Rosemarie Skaine, a sociologist, credited Bush with helping reduce prejudice against Arab Americans and Muslim Americans through the example he set in his September 17 speech, among other addresses. Barack Obama, a Democrat who succeeded Bush as president, recalled feeling "very proud" of Bush for being "adamant and clear about the fact that this is not a war on Islam". Sociologist Louise Cainkar considered the remarks at the Islamic Center "a positive speech" but criticized Bush for undermining this effort in other addresses he delivered that played into stereotypes that Muslims opposed freedom, like his September 20 speech to a joint session of Congress delivered only days later.
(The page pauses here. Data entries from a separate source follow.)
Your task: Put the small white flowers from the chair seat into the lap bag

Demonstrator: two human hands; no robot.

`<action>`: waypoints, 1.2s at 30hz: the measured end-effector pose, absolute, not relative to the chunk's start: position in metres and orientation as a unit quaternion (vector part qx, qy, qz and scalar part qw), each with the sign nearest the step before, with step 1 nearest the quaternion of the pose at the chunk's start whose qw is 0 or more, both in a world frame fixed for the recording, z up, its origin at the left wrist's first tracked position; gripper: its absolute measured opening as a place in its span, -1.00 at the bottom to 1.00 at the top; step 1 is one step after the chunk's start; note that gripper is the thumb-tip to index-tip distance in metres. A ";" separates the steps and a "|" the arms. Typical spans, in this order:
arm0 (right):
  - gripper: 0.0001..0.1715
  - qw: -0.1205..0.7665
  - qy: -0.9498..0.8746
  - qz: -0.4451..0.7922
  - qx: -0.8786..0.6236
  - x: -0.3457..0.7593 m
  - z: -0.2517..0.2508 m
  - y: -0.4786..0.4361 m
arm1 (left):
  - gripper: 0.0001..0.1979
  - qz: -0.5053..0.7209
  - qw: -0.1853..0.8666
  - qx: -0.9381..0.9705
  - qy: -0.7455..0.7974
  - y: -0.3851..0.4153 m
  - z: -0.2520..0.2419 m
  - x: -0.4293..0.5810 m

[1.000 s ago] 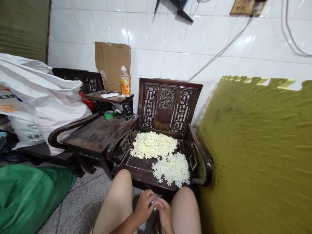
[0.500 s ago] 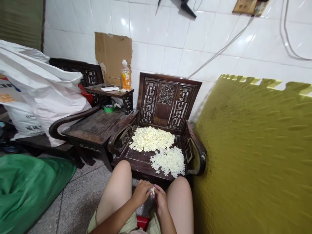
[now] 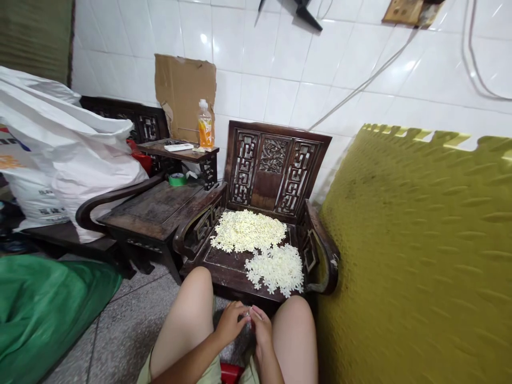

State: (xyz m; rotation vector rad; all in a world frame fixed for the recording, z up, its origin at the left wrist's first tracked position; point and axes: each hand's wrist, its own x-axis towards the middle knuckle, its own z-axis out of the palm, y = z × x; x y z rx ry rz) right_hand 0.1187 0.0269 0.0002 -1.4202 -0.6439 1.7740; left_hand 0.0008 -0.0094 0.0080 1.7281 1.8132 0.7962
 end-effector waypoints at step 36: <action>-0.48 0.403 -0.281 0.678 -0.547 0.118 0.005 0.028 | -0.60 0.496 0.613 0.325 0.522 0.009 -0.013 -0.008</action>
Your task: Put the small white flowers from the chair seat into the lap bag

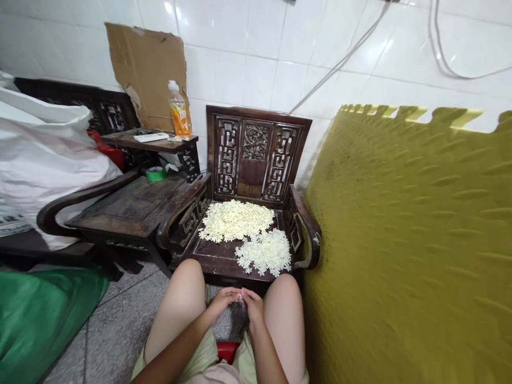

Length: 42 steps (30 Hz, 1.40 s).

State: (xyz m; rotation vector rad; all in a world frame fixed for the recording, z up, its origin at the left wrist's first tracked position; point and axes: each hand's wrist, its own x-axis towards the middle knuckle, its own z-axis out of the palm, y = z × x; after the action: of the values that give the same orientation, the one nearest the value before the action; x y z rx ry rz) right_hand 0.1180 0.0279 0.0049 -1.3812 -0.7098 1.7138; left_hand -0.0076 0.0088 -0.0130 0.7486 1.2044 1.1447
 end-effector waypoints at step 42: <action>-0.46 0.358 -0.300 0.708 -0.529 0.117 -0.007 0.027 | -0.72 0.524 0.489 0.355 0.600 0.008 -0.016 -0.004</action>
State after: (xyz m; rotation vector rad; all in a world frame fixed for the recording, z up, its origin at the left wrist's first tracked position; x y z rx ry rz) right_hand 0.1166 0.0273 -0.0069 -1.3659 -0.7745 1.8280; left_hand -0.0044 0.0084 -0.0160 0.8629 1.4588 1.2737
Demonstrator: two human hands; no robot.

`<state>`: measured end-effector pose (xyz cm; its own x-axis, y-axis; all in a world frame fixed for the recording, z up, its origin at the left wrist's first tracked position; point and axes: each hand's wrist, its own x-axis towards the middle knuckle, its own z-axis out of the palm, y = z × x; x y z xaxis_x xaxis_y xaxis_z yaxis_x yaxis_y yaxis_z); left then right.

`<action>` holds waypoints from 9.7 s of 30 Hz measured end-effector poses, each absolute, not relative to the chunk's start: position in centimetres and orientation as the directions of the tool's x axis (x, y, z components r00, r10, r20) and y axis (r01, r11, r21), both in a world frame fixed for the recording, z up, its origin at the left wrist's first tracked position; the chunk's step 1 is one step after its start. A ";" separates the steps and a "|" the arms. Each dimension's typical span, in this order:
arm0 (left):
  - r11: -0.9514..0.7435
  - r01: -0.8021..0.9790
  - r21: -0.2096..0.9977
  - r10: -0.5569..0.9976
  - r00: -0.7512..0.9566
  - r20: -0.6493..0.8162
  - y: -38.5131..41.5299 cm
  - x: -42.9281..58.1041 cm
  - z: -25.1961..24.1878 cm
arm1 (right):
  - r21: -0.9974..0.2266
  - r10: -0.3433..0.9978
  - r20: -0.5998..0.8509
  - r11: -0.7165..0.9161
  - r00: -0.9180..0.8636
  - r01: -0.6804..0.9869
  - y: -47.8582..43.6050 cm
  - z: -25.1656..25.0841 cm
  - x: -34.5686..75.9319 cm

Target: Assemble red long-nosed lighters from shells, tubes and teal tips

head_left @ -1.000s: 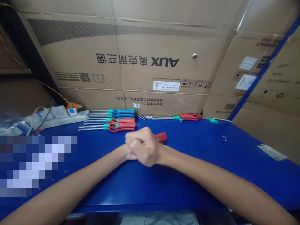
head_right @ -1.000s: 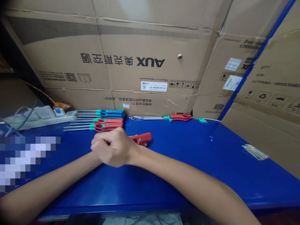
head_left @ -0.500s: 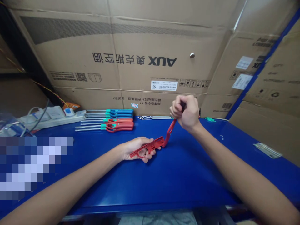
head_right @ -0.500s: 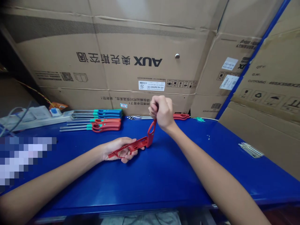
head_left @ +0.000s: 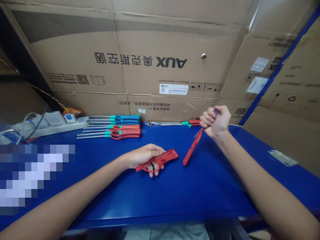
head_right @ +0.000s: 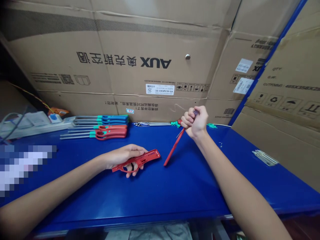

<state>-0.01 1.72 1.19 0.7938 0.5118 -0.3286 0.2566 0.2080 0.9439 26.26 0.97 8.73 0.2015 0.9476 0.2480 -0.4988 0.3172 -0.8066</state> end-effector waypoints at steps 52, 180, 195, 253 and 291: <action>-0.812 0.458 0.362 0.573 0.504 0.646 0.1 -0.4 1.2 | -0.769 0.963 0.034 0.196 0.268 -0.608 2.0 4.7 23.8; -0.830 0.465 0.308 0.543 0.800 0.256 0.5 -0.2 0.4 | -0.849 0.993 0.117 0.106 0.011 -0.517 -0.9 4.8 16.2; -0.823 0.472 0.318 0.552 0.797 0.246 0.6 -0.1 0.3 | -0.887 0.993 0.121 0.103 -0.013 -0.450 -0.4 5.0 14.4; -0.810 0.450 0.377 0.554 0.797 0.239 0.6 0.2 0.0 | -0.859 0.995 -0.091 -0.095 -0.033 -0.504 3.7 2.1 15.8; -0.818 0.434 0.377 0.537 0.811 0.231 0.6 0.3 0.2 | -0.984 0.982 -0.174 -0.175 -0.069 -0.017 4.5 0.9 18.8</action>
<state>0.29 0.61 0.24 0.8114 0.5369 0.2310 0.4342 -0.8183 0.3767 18.82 4.50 0.95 -0.0690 0.9823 -0.1739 -0.0166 -0.1754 -0.9844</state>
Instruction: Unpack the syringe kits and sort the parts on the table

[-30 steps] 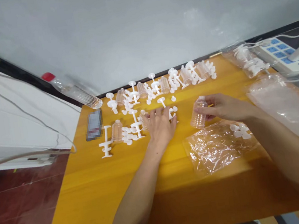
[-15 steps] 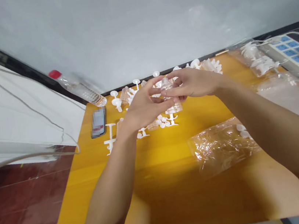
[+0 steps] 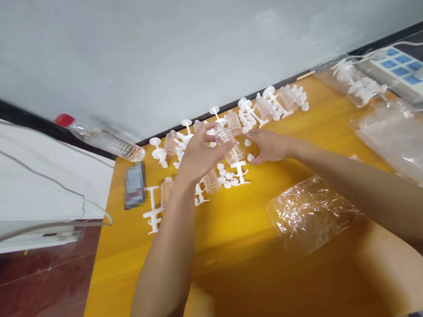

Salon contributor Aymann Ismail called Bush's September 17 remarks and his other speeches about Islam "lip service" because his actual policies were significantly negative for American Muslims, but he further argued that Bush's remarks at least demonstrated that his administration "felt responsible for how their words affected" American Muslims, which Ismail considered starkly different from the first presidency of Donald Trump.